Dynamic adaptive encoder-decoder deep learning networks for multivariate time series forecasting of building energy consumption

Accurate energy consumption prediction models can bring tremendous benefits to building energy efficiency, where the use of data-driven models allows models to be trained based on historical data and to obtain better prediction performance. However, a severe problem has been overlooked where the dynamic spatiotemporal dependence among buildings is often not considered. To settle this issue, this study proposes an asymmetric encoder-decoder learning framework where the spatial relationships and time-series features between multiple buildings are extracted by a convolutional neural network and a gated recurrent neural network to form new input data in the encoder. The decoder then makes predictions based on the input data with an attention mechanism. The model is trained and tested with energy consumption data from 10 different buildings at a university in China.

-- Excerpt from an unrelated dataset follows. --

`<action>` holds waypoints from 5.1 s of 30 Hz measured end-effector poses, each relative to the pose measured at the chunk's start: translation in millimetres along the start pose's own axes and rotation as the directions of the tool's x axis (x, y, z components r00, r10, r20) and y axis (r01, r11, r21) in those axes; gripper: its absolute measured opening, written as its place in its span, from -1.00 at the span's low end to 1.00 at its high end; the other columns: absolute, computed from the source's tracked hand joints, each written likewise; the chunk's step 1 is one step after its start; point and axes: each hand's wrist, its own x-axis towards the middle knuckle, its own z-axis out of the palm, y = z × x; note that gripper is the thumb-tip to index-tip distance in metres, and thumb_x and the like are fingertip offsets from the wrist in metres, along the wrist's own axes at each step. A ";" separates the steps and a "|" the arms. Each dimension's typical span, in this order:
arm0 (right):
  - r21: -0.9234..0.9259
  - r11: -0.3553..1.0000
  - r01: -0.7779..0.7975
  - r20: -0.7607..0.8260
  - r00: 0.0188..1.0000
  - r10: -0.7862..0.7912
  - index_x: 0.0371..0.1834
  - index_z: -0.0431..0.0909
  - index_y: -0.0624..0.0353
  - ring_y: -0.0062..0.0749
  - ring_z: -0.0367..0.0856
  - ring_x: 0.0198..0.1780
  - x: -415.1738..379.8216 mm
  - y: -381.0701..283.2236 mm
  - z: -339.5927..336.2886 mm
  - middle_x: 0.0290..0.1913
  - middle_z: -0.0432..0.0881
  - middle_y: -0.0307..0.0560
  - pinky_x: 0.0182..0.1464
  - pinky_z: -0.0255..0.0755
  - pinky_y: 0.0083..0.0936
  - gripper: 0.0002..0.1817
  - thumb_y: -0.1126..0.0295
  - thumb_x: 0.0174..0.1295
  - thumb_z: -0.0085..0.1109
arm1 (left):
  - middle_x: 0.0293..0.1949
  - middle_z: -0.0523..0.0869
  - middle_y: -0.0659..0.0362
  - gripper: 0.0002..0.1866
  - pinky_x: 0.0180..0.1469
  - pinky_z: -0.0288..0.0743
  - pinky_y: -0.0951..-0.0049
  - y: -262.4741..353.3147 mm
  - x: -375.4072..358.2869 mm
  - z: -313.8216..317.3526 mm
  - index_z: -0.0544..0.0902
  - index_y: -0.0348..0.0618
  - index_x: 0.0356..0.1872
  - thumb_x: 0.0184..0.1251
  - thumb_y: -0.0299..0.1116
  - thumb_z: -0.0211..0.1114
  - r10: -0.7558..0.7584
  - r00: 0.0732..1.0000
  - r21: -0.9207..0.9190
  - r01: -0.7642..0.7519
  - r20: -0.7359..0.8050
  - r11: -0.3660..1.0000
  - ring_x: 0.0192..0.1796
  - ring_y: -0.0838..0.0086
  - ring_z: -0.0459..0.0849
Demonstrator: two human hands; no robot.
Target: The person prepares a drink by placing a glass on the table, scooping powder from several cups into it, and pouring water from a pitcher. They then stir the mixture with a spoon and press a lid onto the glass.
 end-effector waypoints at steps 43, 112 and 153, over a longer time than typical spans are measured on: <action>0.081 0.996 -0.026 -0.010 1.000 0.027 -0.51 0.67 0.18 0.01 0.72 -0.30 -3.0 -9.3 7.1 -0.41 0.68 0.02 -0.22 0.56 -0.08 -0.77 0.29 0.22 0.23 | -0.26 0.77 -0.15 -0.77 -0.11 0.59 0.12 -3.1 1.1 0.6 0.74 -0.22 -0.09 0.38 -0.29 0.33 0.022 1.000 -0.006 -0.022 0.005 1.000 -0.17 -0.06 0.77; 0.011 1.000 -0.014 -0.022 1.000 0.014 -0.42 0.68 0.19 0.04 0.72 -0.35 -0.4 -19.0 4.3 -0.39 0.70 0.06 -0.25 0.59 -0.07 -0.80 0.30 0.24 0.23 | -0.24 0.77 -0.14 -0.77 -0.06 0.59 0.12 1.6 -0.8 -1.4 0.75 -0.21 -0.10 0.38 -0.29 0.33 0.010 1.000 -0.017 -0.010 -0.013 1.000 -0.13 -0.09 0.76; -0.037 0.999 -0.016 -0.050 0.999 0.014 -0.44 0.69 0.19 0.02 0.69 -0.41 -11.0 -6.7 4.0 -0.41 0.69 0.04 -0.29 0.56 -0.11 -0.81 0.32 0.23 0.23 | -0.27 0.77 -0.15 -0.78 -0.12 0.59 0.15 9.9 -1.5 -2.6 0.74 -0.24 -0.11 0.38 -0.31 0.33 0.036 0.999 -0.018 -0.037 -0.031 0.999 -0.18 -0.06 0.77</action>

The results show that our proposed model maintains high accuracy using small datasets while predicting different types of buildings, achieving an average R2 of 0.964. Additionally, the accuracy loss in multi-step forecasting is considerably ameliorated by maintaining an average R2 of 0.915 predicting 3 steps ahead of time. Benefiting from the asymmetric encoder-decoder structure, the proposed algorithm resolves the problem of accuracy loss using deep learning in a small dataset and multi-step time series forecasting. Further assisted by the anomaly detection function, the algorithm serves as a reliable guide for the user to effectively manage and control energy consumption in buildings.